Data items:

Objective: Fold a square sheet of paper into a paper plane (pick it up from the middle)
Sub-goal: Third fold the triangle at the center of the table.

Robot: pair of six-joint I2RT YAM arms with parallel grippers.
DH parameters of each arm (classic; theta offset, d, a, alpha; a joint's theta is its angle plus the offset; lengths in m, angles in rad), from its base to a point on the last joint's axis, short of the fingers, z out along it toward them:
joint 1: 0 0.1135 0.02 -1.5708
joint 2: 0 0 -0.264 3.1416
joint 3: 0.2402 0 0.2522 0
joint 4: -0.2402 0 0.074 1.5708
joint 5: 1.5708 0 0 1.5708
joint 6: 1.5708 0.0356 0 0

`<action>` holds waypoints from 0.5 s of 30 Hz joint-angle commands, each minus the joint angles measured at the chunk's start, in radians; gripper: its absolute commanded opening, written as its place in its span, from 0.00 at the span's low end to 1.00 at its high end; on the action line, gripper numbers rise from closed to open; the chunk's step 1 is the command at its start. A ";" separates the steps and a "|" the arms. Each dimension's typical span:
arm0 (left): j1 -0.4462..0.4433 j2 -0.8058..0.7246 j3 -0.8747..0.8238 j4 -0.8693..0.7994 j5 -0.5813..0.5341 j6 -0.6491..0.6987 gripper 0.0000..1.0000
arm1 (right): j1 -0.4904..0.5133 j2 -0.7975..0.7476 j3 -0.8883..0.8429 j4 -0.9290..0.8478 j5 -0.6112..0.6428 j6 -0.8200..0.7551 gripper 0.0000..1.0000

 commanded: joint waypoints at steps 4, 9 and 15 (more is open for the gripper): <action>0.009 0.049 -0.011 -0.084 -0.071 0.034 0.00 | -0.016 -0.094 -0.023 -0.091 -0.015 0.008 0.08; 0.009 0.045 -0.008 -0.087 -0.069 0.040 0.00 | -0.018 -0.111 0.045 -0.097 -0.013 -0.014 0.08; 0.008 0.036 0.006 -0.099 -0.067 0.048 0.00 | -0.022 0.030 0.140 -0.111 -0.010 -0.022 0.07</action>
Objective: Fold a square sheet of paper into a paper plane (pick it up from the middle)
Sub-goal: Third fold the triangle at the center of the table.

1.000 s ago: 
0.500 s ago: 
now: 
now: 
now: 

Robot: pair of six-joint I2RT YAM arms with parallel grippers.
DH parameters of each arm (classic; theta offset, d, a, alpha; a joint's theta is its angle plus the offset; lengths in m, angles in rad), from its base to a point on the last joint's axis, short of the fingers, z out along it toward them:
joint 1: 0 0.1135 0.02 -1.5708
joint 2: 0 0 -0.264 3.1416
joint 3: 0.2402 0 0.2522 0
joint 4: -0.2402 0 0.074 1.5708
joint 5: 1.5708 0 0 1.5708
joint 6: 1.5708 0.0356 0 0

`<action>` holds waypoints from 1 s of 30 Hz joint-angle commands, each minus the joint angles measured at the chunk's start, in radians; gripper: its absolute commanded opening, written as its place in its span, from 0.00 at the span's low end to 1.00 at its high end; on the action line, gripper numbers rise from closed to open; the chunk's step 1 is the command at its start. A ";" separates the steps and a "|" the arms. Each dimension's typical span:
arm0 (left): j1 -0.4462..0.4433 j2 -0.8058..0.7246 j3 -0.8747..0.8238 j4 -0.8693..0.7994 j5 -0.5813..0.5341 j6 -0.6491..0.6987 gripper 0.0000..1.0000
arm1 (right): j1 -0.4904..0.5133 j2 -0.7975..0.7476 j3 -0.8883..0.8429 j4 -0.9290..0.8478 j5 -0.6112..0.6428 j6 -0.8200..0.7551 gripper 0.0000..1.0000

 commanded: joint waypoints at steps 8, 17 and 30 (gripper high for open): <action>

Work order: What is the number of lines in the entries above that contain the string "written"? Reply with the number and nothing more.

Result for this task: 2